Now, under Attorney General Jeff Sessions, the DOJ appears to be turning away from this storied tool, called consent decrees. Top officials in the DOJ civil rights division have issued verbal instructions through the ranks to seek settlements without consent decrees — which would result in no continuing court oversight.

The move is just one part of a move by the Trump administration to limit federal civil rights enforcement. Other departments have scaled back the power of their internal divisions that monitor such abuses. In a previously unreported development, the Education Department last week reversed an Obama-era reform that broadened the agency’s approach to protecting rights of students. The Labor Department and the Environmental Protection Agency have also announced sweeping cuts to their enforcement.

“At best, this administration believes that civil rights enforcement is superfluous and can be easily cut. At worst, it really is part of a systematic agenda to roll back civil rights,” said Vanita Gupta, the former acting head of the DOJ’s civil rights division under President Barack Obama.
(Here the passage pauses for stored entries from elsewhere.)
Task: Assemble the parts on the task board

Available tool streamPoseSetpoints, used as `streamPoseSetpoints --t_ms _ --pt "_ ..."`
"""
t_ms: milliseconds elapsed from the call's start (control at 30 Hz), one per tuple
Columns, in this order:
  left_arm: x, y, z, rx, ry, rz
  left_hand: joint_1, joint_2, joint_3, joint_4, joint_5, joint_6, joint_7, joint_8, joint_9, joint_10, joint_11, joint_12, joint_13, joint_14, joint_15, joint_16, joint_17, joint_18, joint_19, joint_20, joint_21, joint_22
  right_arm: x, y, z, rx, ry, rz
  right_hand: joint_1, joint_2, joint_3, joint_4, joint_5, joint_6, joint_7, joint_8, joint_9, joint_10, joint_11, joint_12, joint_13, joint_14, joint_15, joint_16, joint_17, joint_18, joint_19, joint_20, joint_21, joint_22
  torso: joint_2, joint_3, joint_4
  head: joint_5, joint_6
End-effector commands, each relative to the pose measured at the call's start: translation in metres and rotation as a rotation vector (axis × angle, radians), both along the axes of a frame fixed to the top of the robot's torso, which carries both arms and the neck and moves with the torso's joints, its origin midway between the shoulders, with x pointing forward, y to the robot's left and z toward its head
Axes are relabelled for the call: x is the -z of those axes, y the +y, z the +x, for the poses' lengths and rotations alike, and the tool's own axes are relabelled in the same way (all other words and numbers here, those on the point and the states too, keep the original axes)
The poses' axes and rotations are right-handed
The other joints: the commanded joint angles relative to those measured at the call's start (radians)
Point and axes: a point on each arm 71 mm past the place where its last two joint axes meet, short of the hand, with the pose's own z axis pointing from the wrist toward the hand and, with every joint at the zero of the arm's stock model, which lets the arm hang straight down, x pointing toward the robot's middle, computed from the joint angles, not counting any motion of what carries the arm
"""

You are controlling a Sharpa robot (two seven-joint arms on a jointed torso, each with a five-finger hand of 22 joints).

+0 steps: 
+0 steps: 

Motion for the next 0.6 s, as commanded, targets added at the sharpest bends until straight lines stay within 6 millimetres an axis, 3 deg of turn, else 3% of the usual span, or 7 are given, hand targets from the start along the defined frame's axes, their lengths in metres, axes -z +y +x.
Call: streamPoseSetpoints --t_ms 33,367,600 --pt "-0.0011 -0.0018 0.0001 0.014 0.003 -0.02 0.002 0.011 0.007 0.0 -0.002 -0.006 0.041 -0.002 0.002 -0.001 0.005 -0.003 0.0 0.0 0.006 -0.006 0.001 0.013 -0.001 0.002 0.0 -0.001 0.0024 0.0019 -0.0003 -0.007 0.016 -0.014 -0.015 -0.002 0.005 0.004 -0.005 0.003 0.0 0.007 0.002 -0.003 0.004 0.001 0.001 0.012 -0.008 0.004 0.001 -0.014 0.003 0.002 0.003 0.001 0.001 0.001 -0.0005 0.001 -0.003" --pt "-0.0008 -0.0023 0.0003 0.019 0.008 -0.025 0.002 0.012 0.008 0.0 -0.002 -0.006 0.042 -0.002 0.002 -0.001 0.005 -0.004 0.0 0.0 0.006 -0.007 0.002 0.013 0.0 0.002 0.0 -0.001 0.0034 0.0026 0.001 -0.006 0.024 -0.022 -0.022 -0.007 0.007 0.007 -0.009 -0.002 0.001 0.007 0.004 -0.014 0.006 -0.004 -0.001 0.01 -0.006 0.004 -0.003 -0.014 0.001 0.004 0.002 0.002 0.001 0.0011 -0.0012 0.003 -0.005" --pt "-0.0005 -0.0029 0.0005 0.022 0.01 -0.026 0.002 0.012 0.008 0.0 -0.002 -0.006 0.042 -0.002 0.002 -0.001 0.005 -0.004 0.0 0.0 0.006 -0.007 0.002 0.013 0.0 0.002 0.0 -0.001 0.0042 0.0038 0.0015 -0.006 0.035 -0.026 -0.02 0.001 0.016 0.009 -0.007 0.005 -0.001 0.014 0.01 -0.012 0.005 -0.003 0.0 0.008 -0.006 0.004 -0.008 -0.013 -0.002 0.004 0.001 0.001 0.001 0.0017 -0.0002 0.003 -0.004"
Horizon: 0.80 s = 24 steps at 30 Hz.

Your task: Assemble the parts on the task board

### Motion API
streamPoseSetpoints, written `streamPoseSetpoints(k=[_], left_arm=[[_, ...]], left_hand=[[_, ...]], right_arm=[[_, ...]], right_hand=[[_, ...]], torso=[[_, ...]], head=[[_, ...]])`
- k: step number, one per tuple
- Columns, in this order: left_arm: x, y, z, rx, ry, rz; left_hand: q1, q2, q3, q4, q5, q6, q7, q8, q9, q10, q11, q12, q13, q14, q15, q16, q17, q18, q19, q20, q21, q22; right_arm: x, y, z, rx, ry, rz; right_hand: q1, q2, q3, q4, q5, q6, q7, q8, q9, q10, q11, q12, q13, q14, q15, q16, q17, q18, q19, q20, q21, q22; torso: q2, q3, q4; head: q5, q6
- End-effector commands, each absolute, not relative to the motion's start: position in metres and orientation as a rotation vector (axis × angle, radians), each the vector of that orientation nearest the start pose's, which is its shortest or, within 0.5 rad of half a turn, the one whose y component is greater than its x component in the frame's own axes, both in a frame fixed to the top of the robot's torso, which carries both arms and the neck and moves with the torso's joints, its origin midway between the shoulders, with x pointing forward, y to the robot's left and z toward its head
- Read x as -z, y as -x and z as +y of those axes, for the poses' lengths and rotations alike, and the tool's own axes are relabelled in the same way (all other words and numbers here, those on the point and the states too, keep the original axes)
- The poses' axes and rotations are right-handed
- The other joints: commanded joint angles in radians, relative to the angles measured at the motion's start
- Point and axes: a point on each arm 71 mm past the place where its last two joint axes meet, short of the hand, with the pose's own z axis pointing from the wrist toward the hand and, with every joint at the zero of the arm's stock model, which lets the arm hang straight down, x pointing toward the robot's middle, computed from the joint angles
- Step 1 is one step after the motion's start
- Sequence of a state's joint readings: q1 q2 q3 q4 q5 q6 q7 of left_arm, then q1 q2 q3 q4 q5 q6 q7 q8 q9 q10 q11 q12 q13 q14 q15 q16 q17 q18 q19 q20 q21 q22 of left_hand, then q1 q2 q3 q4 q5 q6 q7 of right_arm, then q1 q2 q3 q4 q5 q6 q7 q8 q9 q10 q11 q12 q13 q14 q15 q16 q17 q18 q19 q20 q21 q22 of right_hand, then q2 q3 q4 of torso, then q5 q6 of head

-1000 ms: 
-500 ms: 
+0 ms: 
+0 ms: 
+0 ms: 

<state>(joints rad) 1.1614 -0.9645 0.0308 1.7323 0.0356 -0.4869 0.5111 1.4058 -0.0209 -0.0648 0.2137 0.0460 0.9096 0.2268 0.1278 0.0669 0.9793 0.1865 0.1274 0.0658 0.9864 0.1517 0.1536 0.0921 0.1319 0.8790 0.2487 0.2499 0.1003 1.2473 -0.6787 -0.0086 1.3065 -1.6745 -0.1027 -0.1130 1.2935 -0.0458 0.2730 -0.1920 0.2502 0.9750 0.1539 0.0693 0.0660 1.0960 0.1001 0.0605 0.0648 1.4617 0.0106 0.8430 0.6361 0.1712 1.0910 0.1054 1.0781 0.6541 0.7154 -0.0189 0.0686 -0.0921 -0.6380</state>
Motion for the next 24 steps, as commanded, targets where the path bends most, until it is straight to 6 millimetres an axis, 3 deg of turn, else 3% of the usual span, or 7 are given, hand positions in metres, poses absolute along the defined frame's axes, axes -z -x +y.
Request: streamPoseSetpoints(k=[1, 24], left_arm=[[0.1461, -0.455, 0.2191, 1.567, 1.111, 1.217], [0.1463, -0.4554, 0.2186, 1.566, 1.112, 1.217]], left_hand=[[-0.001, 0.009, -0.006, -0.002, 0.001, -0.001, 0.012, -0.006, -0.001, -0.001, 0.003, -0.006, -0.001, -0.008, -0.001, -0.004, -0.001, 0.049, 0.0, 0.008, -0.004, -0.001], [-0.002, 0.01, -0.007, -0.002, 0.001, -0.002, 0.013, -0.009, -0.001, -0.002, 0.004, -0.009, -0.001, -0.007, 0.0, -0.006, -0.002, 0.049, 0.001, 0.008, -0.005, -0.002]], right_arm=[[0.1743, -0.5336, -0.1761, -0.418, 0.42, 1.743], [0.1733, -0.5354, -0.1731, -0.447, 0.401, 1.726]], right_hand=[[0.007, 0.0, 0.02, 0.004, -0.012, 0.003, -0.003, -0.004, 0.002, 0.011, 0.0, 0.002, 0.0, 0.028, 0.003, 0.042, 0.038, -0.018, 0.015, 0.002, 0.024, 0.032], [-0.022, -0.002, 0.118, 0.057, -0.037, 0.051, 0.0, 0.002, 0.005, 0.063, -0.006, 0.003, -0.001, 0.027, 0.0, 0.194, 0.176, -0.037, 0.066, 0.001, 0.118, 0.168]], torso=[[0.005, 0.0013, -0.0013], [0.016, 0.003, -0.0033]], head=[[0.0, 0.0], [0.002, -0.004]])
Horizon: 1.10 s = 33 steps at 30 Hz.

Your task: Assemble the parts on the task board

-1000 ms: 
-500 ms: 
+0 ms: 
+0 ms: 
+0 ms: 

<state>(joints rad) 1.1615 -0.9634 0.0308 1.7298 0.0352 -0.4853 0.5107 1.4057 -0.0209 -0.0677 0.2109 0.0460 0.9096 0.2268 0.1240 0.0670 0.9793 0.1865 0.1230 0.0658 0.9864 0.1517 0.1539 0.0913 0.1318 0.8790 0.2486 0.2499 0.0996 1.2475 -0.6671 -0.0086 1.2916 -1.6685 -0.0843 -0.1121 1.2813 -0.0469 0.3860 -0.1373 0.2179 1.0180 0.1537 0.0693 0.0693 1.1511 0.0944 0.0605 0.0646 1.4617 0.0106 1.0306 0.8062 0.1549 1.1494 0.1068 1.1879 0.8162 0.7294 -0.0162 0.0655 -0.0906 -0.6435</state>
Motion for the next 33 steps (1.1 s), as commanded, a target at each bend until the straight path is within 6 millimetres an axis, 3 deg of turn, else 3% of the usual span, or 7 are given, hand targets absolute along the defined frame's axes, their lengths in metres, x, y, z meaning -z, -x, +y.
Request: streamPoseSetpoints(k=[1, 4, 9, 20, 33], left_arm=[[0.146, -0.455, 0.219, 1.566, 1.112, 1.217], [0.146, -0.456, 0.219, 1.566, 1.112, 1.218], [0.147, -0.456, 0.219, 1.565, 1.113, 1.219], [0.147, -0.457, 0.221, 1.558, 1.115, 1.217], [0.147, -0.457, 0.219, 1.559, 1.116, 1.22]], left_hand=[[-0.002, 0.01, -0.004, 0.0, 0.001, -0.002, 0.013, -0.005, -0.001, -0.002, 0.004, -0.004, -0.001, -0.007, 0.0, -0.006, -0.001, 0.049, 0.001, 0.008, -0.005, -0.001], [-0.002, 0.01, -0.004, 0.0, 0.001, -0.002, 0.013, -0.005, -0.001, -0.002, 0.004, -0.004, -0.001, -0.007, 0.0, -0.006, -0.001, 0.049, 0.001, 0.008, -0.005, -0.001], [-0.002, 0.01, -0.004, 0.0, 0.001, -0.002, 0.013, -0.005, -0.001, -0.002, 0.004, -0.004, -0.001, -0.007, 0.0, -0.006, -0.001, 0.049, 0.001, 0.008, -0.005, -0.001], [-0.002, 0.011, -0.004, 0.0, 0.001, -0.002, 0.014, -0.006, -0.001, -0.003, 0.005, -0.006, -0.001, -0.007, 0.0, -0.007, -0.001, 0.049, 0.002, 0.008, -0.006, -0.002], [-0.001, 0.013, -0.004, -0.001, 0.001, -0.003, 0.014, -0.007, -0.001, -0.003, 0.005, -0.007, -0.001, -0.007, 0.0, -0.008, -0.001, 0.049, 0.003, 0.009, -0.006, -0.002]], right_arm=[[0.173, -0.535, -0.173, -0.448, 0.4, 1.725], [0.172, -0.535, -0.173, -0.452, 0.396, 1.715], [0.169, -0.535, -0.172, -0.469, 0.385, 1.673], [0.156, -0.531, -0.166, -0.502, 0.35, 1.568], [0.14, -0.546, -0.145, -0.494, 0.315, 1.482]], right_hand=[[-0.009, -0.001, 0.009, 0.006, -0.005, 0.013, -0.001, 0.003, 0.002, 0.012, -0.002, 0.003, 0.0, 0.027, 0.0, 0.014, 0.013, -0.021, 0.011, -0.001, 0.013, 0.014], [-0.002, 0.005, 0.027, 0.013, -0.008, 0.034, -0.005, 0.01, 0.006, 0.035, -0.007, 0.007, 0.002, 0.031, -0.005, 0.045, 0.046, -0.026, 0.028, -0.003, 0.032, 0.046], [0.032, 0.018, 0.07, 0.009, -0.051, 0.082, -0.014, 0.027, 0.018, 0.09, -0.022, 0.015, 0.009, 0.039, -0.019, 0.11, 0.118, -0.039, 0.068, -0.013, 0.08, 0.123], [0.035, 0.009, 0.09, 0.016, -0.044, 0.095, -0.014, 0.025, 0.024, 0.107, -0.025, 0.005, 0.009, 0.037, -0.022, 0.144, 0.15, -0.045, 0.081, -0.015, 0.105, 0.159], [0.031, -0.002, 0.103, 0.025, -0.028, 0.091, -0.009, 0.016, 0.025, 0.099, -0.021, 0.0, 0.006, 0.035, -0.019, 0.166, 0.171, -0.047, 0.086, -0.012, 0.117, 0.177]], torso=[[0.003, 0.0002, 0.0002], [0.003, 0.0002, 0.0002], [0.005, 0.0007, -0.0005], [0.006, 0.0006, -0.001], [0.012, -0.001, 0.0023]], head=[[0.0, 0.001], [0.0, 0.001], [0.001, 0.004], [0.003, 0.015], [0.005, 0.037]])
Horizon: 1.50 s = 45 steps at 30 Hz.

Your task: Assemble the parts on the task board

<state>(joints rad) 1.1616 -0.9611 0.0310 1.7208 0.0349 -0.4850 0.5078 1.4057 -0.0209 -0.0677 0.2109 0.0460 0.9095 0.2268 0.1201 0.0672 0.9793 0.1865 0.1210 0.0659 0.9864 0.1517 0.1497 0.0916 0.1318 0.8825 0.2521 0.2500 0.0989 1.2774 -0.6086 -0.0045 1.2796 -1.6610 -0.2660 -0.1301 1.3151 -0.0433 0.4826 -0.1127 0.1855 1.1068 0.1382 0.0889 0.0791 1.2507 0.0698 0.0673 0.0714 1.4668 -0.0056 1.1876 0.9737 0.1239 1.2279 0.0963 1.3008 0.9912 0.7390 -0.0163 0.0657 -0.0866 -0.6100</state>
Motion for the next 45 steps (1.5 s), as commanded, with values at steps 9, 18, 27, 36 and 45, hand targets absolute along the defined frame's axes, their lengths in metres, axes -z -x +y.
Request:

Consent decrees have not been abandoned entirely by the DOJ, a person with knowledge of the instructions said. Instead, there is a presumption against their use — attorneys should default to using settlements without court oversight unless there is an unavoidable reason for a consent decree. The instructions came from the civil rights division’s office of acting Assistant Attorney General Tom Wheeler and Deputy Assistant Attorney General John Gore. There is no written policy guidance.

Devin O’Malley, a spokesperson for the DOJ, declined to comment for this story.

Consent decrees can be a powerful tool, and spell out specific steps that must be taken to remedy the harm. These are agreed to by both parties and signed off on by a judge, whom the parties can appear before again if the terms are not being met. Though critics say the DOJ sometimes does not enforce consent decrees well enough, they are more powerful than settlements that aren’t overseen by a judge and have no built-in enforcement mechanism.

Such settlements have “far fewer teeth to ensure adequate enforcement,” Gupta said.

Consent decrees often require agencies or municipalities to take expensive steps toward reform. Local leaders and agency heads then can point to the binding court authority when requesting budget increases to ensure reforms. Without consent decrees, many localities or government departments would simply never make such comprehensive changes, said William Yeomans, who spent 26 years at the DOJ, mostly in the civil rights division.

“They are key to civil rights enforcement,” he said. “That’s why Sessions and his ilk don’t like them.”…

On March 31, Sessions ordered a sweeping review of all consent decrees with troubled police departments nationwide to ensure they were in line with the Trump administration’s law-and-order goals. Days before, the DOJ had asked a judge to postpone a hearing on a consent decree with the Baltimore Police Department that had been arranged during the last days of the Obama administration. The judge denied that request, and the consent decree has moved forward.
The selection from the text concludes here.